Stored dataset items

· · · · · · ·

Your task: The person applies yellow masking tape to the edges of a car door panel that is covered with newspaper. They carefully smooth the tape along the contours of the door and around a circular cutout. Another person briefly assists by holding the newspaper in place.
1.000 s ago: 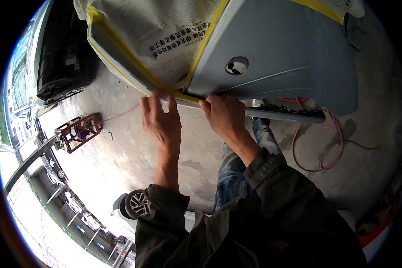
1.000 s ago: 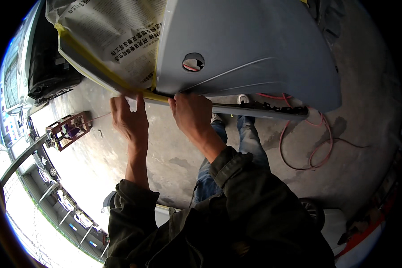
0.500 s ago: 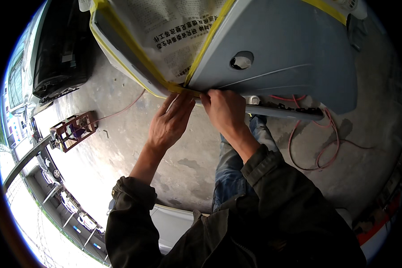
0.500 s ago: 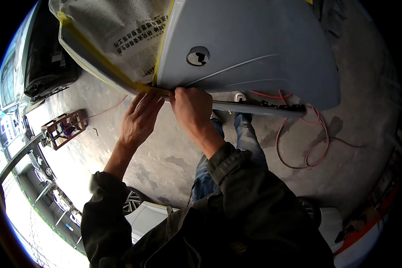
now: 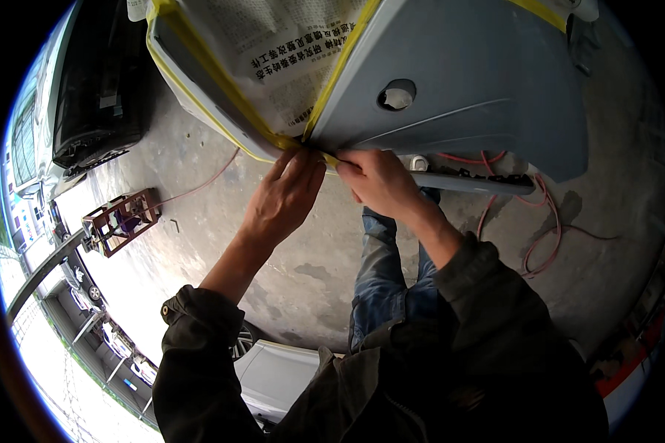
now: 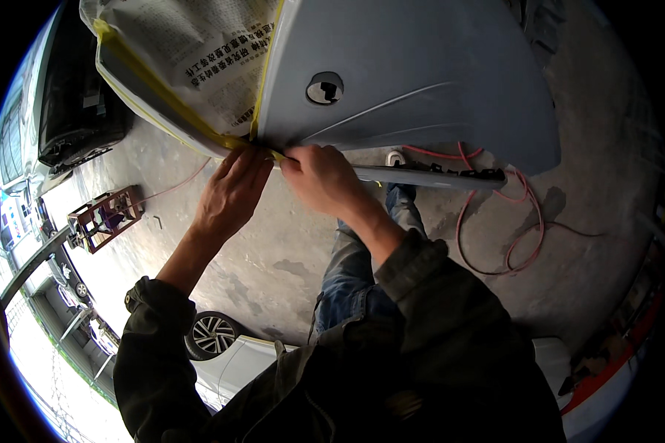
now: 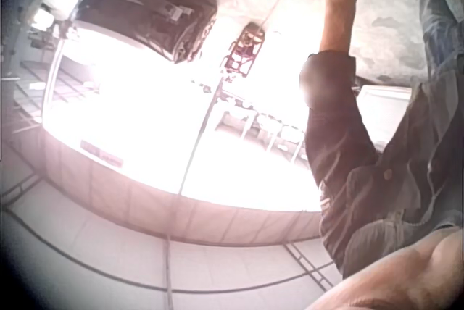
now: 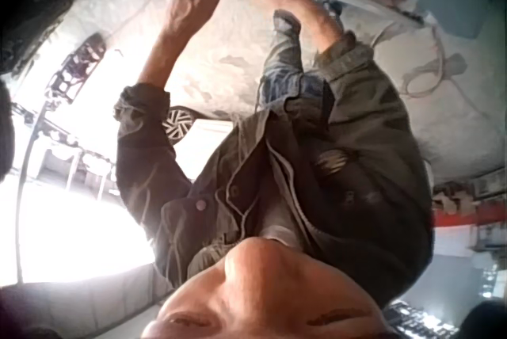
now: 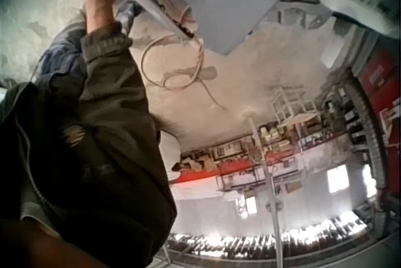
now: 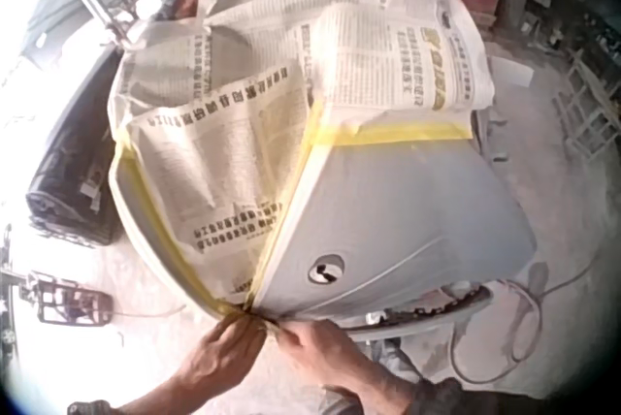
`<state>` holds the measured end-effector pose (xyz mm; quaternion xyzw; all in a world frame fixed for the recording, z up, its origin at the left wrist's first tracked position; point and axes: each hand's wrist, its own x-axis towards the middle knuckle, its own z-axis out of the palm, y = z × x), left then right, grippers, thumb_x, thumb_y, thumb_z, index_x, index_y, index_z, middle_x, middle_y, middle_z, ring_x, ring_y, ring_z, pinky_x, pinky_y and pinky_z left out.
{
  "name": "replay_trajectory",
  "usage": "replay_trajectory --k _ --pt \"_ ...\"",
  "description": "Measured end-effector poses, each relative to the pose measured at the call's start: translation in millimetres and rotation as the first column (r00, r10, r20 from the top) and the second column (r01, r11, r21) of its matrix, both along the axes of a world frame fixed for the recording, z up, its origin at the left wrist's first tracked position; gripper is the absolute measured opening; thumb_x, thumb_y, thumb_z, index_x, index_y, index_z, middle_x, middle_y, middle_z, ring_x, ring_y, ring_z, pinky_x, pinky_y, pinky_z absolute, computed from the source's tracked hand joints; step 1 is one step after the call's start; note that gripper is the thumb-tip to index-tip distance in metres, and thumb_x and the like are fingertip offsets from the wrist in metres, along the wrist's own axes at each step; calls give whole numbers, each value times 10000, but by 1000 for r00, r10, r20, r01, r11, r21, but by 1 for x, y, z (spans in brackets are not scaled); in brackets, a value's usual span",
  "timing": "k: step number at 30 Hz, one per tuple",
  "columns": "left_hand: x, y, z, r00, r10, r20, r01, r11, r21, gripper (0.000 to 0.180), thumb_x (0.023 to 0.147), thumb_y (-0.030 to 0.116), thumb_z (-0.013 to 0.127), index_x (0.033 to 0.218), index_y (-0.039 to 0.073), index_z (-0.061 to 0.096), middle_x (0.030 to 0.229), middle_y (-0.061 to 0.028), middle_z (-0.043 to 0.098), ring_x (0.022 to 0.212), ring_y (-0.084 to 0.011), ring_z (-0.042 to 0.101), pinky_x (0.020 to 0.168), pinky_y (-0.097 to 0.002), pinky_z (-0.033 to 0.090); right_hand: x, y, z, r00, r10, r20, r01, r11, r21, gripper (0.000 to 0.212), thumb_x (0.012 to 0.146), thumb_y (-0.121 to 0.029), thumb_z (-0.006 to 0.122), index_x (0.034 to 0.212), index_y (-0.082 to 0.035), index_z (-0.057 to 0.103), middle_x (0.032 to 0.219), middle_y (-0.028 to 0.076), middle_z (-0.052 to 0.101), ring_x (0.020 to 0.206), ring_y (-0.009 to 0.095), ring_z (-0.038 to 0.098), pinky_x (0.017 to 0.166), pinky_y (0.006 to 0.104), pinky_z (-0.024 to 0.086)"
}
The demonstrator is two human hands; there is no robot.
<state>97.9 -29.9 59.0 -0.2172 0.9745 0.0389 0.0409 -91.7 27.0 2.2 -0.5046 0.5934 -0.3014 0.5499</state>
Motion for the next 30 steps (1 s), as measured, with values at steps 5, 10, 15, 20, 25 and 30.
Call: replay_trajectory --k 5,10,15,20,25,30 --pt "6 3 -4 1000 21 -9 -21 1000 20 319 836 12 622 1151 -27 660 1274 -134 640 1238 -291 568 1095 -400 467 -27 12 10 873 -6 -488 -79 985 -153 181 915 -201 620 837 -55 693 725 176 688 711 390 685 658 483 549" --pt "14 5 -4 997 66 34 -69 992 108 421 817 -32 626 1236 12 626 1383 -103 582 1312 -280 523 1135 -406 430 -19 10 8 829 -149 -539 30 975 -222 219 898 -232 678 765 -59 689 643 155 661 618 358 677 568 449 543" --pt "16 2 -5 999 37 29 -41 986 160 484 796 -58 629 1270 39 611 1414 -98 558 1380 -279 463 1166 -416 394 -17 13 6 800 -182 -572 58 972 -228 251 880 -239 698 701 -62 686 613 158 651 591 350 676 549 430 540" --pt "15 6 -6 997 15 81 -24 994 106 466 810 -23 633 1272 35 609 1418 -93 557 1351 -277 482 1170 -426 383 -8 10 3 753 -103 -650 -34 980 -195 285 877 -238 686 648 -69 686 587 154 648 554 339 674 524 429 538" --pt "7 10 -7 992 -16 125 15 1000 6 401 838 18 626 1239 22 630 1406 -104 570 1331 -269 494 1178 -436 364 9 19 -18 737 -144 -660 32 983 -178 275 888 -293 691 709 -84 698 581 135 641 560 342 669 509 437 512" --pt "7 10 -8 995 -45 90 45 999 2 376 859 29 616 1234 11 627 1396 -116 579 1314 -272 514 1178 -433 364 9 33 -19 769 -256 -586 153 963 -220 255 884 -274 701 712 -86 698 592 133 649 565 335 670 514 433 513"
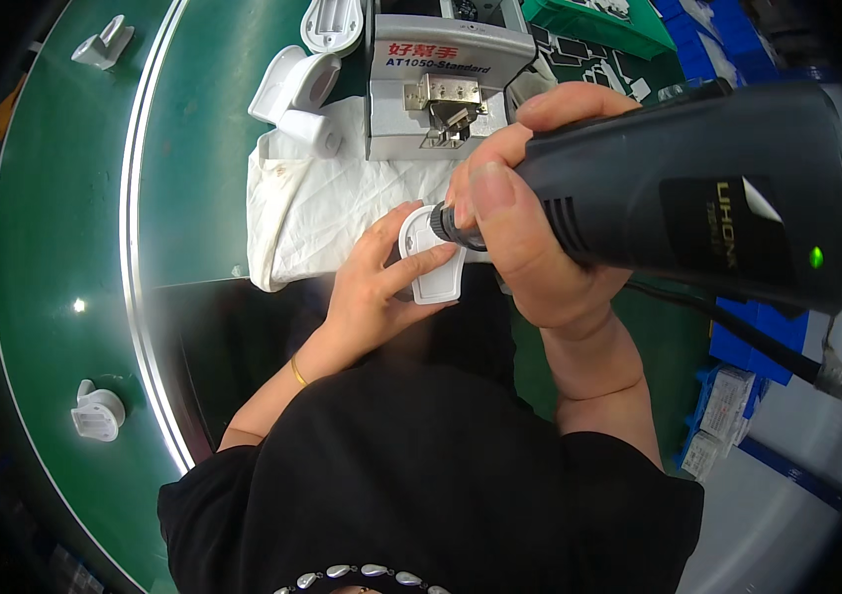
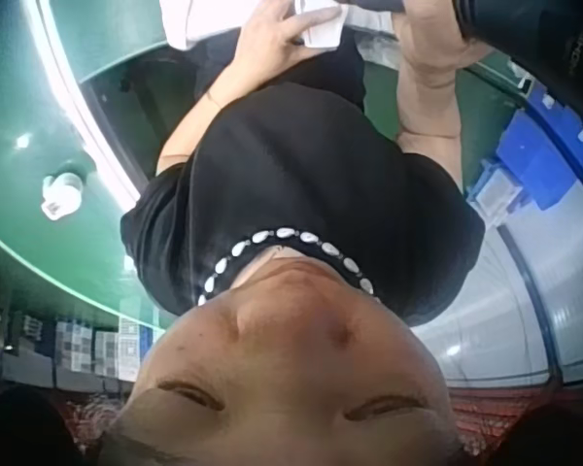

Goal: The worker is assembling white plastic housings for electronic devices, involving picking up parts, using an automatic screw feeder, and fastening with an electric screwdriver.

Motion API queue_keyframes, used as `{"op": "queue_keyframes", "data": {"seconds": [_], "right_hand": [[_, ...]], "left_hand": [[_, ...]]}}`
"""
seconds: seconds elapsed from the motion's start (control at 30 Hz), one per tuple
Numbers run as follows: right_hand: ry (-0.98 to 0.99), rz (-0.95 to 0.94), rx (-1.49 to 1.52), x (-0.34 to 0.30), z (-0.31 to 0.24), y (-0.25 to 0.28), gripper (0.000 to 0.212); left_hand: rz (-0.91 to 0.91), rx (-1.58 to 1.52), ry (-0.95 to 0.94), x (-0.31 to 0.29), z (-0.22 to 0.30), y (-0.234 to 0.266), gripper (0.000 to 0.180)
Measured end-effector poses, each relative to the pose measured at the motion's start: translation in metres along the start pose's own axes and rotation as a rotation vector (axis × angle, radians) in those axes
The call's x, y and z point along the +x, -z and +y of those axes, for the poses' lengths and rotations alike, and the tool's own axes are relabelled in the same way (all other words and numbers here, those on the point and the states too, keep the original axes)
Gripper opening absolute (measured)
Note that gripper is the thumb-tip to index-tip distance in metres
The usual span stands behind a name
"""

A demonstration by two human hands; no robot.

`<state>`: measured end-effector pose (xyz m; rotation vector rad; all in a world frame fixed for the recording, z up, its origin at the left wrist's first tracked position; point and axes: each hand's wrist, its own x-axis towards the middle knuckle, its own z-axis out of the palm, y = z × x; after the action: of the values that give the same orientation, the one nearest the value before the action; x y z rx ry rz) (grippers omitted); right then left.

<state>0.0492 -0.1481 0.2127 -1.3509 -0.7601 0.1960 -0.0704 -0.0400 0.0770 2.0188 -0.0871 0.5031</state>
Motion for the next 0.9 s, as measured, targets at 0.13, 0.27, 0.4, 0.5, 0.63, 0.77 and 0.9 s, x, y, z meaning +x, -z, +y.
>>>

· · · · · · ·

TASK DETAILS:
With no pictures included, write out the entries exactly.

SOLUTION TO THE PROBLEM:
Your task: The person applies yellow masking tape to the edges of a car door panel that is covered with newspaper. They carefully smooth the tape along the contours of the door and around a circular cutout. Another person briefly assists by holding the newspaper in place.
1.000 s ago: 
1.000 s ago: 
0.500 s ago: 
0.500 s ago: 
now: 
now: 
now: 
now: 
now: 
now: 
`<state>` holds the measured end-effector pose (xyz mm; quaternion xyzw; all in a world frame fixed for the recording, z up, its origin at the left wrist's first tracked position; point and axes: each hand's wrist, its own x-axis towards the middle knuckle, its own z-axis out of the palm, y = z × x), left then right, grippers, thumb_x, thumb_y, thumb_z, index_x, index_y, index_z, middle_x, middle_y, middle_z, ring_x, ring_y, ring_z, pinky_x, pinky_y and pinky_z left out.
{
  "name": "replay_trajectory",
  "usage": "replay_trajectory --k _ --pt \"_ ...\"",
  "description": "Measured end-effector poses, each relative to the pose measured at the call's start: translation in millimetres and rotation as the first column (r00, r10, r20 from the top) and the second column (r01, r11, r21) of its matrix, both along the axes of a world frame fixed for the recording, z up, its origin at the left wrist's first tracked position; gripper is the absolute measured opening; thumb_x, thumb_y, thumb_z, index_x, index_y, index_z, middle_x, middle_y, middle_z, ring_x, ring_y, ring_z, pinky_x, pinky_y, pinky_z absolute, computed from the source's tracked hand joints; step 1 is one step after the call's start; note that gripper is the thumb-tip to index-tip distance in metres, and thumb_x and the like are fingertip offsets from the wrist in metres, along the wrist's own axes at each step; calls give whole numbers, each value times 10000, but by 1000 for r00, r10, r20, r01, r11, r21, but by 1 for x, y, z (spans in brackets are not scaled); in brackets, a value's usual span",
  "timing": "k: step number at 30 Hz, one per tuple",
  "columns": "left_hand: x, y, z, r00, r10, r20, r01, r11, r21, gripper (0.000 to 0.180), thumb_x (0.023 to 0.147), thumb_y (-0.030 to 0.116), thumb_z (-0.013 to 0.127), index_x (0.033 to 0.218), index_y (-0.039 to 0.073), index_z (-0.061 to 0.096), middle_x (0.030 to 0.229), middle_y (-0.061 to 0.028), middle_z (-0.043 to 0.098), ring_x (0.022 to 0.212), ring_y (-0.084 to 0.011), ring_z (-0.042 to 0.101), pinky_x (0.020 to 0.168), pinky_y (-0.097 to 0.002), pinky_z (-0.033 to 0.090); right_hand: x, y, z, r00, r10, r20, r01, r11, r21, gripper (0.000 to 0.212), thumb_x (0.012 to 0.146), thumb_y (-0.121 to 0.029), thumb_z (-0.006 to 0.122), index_x (0.034 to 0.212), index_y (-0.082 to 0.035), index_z (-0.057 to 0.103), middle_x (0.032 to 0.219), middle_y (-0.028 to 0.076), middle_z (-0.052 to 0.101), ring_x (0.020 to 0.206), ring_y (-0.009 to 0.095), ring_z (-0.038 to 0.098), pinky_x (0.017 to 0.166), pinky_y (0.006 to 0.104), pinky_z (-0.024 to 0.086)"
}
The demonstrator is two human hands; there is no robot.
<state>97.9 -29.9 59.0 -0.2172 0.9745 0.0389 0.0409 -91.7 27.0 2.2 -0.5046 0.5934 -0.3014 0.5499</state>
Motion for the next 30 steps (1 s), as measured, with values at steps 5, 10, 15, 20, 25 and 30.
Call: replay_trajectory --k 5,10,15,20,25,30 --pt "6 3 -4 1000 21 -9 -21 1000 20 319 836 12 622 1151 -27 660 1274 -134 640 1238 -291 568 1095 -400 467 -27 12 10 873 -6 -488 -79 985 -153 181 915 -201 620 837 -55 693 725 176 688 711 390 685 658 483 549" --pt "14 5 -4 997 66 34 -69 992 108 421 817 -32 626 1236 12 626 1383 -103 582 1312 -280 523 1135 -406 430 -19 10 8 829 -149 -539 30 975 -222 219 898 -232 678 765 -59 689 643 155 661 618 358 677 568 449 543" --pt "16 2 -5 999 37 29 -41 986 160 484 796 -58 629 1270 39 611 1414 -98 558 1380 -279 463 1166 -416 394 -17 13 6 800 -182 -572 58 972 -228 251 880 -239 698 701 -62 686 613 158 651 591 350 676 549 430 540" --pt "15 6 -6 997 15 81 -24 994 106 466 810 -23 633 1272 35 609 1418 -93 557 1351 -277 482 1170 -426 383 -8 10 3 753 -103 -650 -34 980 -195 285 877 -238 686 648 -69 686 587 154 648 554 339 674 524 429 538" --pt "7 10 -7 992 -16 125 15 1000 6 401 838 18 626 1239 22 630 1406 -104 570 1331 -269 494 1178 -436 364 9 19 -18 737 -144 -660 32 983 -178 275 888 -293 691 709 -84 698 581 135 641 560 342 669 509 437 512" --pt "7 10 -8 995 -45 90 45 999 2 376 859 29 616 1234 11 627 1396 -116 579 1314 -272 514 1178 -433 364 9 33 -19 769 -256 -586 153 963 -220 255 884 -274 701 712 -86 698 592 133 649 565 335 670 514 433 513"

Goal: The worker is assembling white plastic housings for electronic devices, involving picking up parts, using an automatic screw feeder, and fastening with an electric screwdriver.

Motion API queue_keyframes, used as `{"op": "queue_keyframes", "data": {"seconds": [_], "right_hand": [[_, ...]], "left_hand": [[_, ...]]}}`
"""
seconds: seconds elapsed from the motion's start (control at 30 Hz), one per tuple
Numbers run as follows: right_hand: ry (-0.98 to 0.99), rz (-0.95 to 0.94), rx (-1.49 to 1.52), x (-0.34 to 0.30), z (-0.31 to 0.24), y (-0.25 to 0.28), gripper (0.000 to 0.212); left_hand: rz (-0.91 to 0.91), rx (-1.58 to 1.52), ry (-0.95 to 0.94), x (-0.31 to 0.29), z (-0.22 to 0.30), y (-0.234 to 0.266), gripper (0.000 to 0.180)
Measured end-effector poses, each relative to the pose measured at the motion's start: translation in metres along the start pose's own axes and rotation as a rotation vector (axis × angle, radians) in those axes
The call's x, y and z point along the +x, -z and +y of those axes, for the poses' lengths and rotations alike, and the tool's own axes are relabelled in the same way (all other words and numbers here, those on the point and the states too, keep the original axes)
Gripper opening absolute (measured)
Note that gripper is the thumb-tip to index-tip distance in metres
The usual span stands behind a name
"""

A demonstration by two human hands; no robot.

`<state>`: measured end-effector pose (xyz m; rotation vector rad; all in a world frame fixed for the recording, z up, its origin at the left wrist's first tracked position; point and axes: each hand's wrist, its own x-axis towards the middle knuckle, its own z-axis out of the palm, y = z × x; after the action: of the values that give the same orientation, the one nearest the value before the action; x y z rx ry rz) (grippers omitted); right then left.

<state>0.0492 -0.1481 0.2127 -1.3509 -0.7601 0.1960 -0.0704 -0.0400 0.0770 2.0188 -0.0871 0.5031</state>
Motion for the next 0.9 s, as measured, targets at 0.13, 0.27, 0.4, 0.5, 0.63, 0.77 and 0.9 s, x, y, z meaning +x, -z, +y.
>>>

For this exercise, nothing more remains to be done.